● Truth over Turmoil: Presidency Defends Oil Czar in Wake of Coercion Allegations
● Cutthroat Currents: Lessons to Learn as Ojulari Steers NNPCL Through Rumour, Rivalry, and Reform
Rumours often grow legs faster than the truth can lace its shoes. Over the weekend, one such rumour, dressed in the garb of certainty, claimed that Bayo Ojulari, the Group Chief Executive Officer of the Nigerian National Petroleum Company Limited (NNPCL), had been thrust in detention and coerced into signing his resignation. It was a story that, if true, would have sent tremors through the engine room of Africa’s largest economy.
But the Presidency, through the Special Adviser to President Bola Ahmed Tinubu on Information and Strategy, Bayo Onanuga, has swiftly swatted the tale aside, declaring it “false and unfounded.”
Ojulari, handpicked by President Tinubu in April 2025, remains at the helm of the nation’s oil behemoth, steering through the choppy waters of reform, expectation, and history’s long shadow.
From here, the story unfolds, not merely as the quelling of a single falsehood, but as the prologue to a much larger drama: the battle to reclaim the NNPCL from the ghosts of its past and the vindictive pull of a disgruntled cabal.

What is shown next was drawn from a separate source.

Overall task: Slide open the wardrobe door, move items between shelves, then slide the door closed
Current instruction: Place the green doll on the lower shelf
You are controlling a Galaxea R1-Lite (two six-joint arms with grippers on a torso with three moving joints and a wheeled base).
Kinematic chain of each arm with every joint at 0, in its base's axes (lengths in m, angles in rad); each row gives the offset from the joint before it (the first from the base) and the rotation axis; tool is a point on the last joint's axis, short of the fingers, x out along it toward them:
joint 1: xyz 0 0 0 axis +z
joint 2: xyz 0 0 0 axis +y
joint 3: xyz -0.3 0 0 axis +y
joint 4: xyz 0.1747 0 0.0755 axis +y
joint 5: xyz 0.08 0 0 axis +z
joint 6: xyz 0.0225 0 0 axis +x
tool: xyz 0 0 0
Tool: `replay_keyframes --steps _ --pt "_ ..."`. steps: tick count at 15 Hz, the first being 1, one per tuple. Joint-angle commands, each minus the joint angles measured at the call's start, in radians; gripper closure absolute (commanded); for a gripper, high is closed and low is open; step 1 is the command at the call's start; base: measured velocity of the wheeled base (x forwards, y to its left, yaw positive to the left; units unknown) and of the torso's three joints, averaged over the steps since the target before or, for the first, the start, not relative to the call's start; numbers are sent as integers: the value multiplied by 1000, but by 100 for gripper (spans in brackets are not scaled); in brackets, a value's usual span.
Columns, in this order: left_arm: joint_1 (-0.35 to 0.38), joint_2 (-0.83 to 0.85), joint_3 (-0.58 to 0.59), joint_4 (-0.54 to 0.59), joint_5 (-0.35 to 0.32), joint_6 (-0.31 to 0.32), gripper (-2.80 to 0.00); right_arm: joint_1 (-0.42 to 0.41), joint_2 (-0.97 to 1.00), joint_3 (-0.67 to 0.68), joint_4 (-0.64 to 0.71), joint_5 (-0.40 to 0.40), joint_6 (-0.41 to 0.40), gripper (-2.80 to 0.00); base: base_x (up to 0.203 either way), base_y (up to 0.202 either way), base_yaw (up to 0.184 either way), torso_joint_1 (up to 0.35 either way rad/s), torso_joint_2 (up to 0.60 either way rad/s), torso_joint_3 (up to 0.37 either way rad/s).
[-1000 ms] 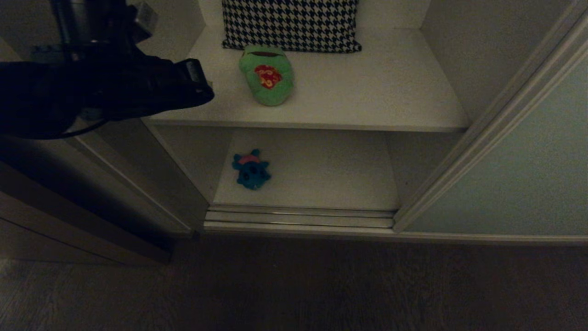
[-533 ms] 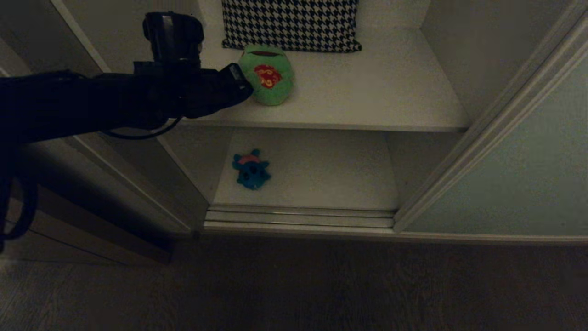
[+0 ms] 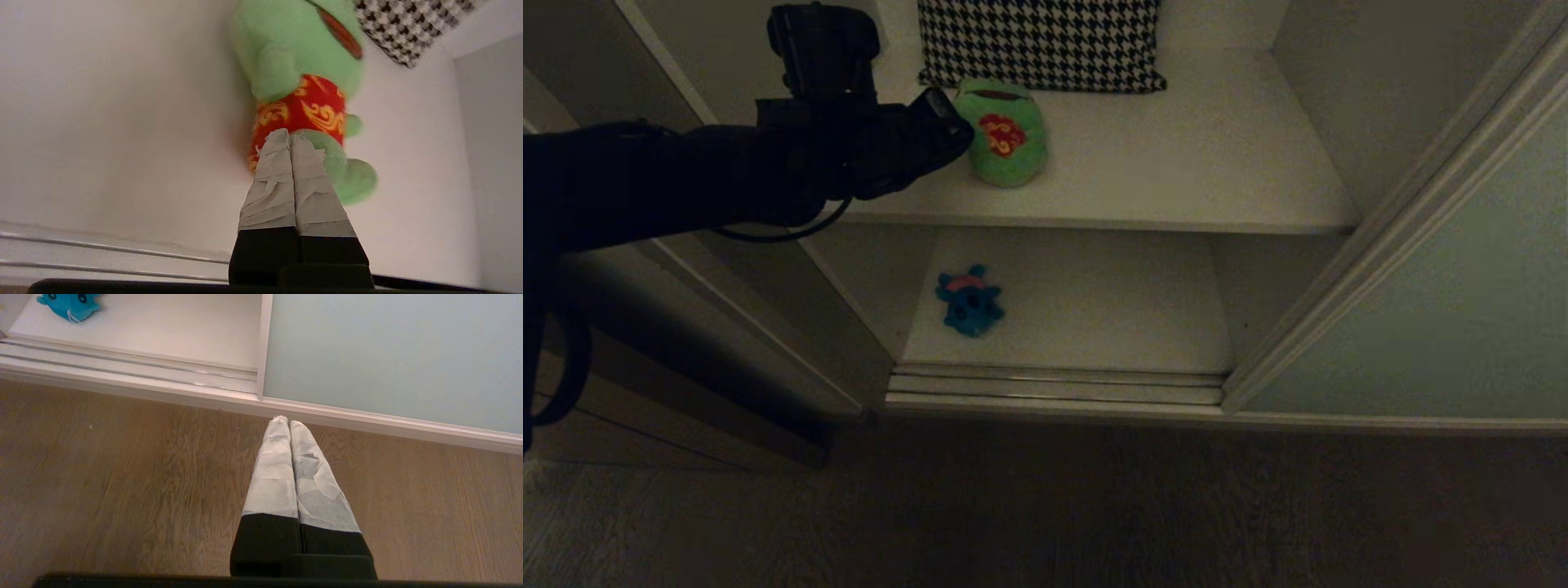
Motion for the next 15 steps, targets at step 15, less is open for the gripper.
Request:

No sooner than the rumours broke out than it pervaded the alleys of Nigeria’s political discourse over the weekend; the narrative of a sudden and dramatic fall from grace for Ojulari shook the oil industry and corridors of power. The tale was embroidered with the names of the powerful: Ola Olukoyede, Chairman of the Economic and Financial Crimes Commission, and Adeola Ajayi, Director-General of the Department of State Service, cast in the role of enforcers. It was a story calculated to jolt the nation’s energy heartbeat.
The Presidency, however, would have none of it. Through the unequivocal voice of Onanuga, the narrative was cast down as “false and unfounded.” Ojulari, appointed by President Tinubu barely four months ago in April 2025, remained firmly in his seat, charting a course through the oil giant’s labyrinthine challenges. The rebuttal was not merely an act of damage control; it was an assertion that the nation’s oil helm had not been wrenched from its captain at the very moment he was needed most.
Yet, the incident illuminated something far more profound; how fragile public trust remains in the management of Nigeria’s oil fortunes, and how closely the fate of the NNPCL is watched, speculated upon, and sometimes weaponised.
For decades, the corporation has been less an engine of shared prosperity than a paradox, a citadel of immense potential, yet a recurring symbol of waste, opacity, and scandal. It has swayed between promises of reform and the gravitational pull of entrenched decay. In the collective memory, its history is littered with the debris of subsidy controversies, crude oil theft, and policy summers that never turned to harvest.
It is into this troubled sector that Bayo Ojulari stepped as a custodian of daily operations and an alchemist burdened with the task of turning the lead of inefficiency into the gold of national renaissance. His mandate thus depends on a vehicle of transparency, energy transition, local content development, subsidy-era aftercare, environmental justice, and the reclamation of Nigeria’s oil pride in global forums.
No GCEO inherits the NNPCL in innocence. The institution is a sprawling labyrinth whose very corridors are built from decades of secrecy. For the Nigerian people, the corporation is a mystery wrapped in bureaucracy, where numbers rarely meet daylight and policies are often shaped behind veils. The burden Ojulari carries is therefore not solely managerial, it is existential. His appointment was no idle bureaucratic exercise; it was the granting of a rare opportunity to recast the oil company as a model of accountability and innovation.
More than an errant spark…
The false tale of Ojulari’s supposed detention and coerced resignation is more than an errant spark from the rumour mill; it is a parable of the volatile terrain he now walks. In the oil industry’s theatre, rumours are never idle, they are often weapons, unsheathed by unseen hands to destabilise, intimidate, or undermine. That such a narrative could take root so quickly speaks to the fevered atmosphere in which the NNPCL exists, an atmosphere thick with intrigue and sharpened by the collision of vested interests.
In the high-stakes economy of crude, power is currency and perception is a form of control. Leaders in this space are rarely assailed with open combat; the more lethal blows are dealt in the shadows, through leaks, insinuations, and planted half-truths. Ojulari’s emergence as GCEO was never going to be a ceremonial coronation, it was an invitation into a chess game where every move is watched, countered, and sometimes sabotaged. This latest rumour, though false, is a reminder that even his seat at the helm is not immune to the currents of disruption.